Thoughts on Christian Theology and Pastoring

Jonathan Edwards’ Method of Study

Did Jonathan Edwards have a particular method that allowed him to think through a topic with such rigor and clarity?

When someone impresses us with his or her depth of thought and literary output, we naturally want to know their “secret.” It’s not necessary to argue that Jonathan Edwards was a formidable intellect. Did he have a particular method that allowed him to think through a topic with such rigor and clarity?

Yes, he did, and I recently came across his explanation of it in a rather obscure place: a footnote in Charles Bridges’ classic The Christian Ministry. In this passage, Edwards explains his “method of study.”

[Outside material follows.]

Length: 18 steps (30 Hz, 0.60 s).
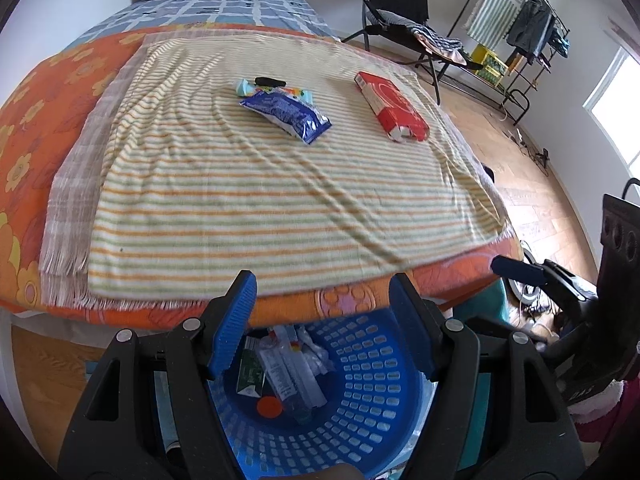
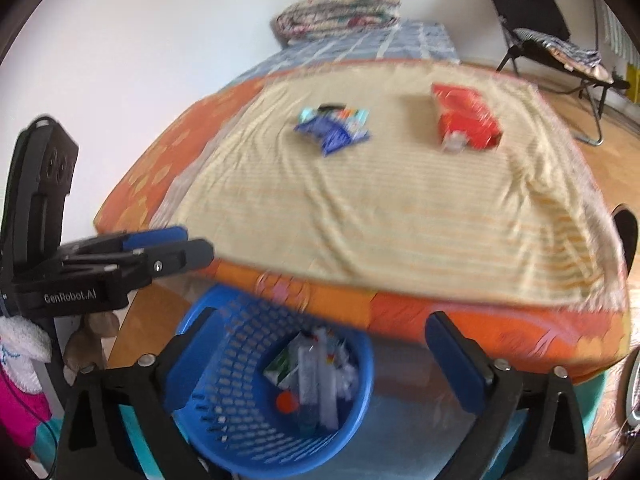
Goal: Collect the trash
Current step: 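Move left tool to the blue snack wrapper while right tool reaches the red box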
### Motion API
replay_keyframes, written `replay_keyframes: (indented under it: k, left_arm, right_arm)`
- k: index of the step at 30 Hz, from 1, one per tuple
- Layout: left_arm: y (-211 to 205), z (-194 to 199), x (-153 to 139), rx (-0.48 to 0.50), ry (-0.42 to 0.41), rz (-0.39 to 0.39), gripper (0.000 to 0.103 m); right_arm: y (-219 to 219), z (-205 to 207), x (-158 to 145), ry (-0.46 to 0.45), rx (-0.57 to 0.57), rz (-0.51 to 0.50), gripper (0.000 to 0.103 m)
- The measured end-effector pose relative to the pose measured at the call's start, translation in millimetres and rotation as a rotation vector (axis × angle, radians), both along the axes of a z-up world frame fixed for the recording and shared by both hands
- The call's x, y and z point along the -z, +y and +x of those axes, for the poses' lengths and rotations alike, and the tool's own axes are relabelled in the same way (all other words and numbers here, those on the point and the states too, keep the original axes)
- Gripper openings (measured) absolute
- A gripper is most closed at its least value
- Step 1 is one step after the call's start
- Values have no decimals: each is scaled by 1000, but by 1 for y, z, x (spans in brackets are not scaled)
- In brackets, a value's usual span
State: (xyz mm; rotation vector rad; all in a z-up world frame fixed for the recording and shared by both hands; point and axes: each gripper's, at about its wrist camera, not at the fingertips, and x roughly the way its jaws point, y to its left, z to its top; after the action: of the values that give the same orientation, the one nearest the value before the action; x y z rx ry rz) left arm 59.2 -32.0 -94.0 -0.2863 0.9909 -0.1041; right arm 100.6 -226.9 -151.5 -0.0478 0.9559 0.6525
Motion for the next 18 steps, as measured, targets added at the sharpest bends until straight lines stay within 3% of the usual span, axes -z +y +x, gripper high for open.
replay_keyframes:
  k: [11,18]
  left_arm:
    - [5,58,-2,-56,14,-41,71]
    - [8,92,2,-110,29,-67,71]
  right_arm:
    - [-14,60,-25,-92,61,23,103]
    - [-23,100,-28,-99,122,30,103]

My method of study from my first beginning the work of the Ministry, has been very much by writing; applying myself in this way to improve every important hint; pursuing the clue to the utmost, when anything in reading, meditation, or conversation has been suggested to my mind, that seemed to promise light in any weighty point; thus penning what appeared to me my best thoughts on innumerable subjects, for my own benefit. The longer I prosecuted my studies in this method, the more habitual it became, and the more pleasant and profitable I found it. The further I travelled in this way, the wider the field opened; which has occasioned my laying out many things in my mind to do in this manner, (if God should spare my life) which my heart hath been much set upon.”

This explanation immediately made sense to me, since I have found in my experience that the very act of writing serves, at the very least, to reveal to me what is unclear in my own mind. The mind may be home to disconnected subjects and predicates, but the pen demands that these subjects and predicates be joined in a way that is logical and orderly. I lay it down as a rule: writing well and thinking well go hand in hand.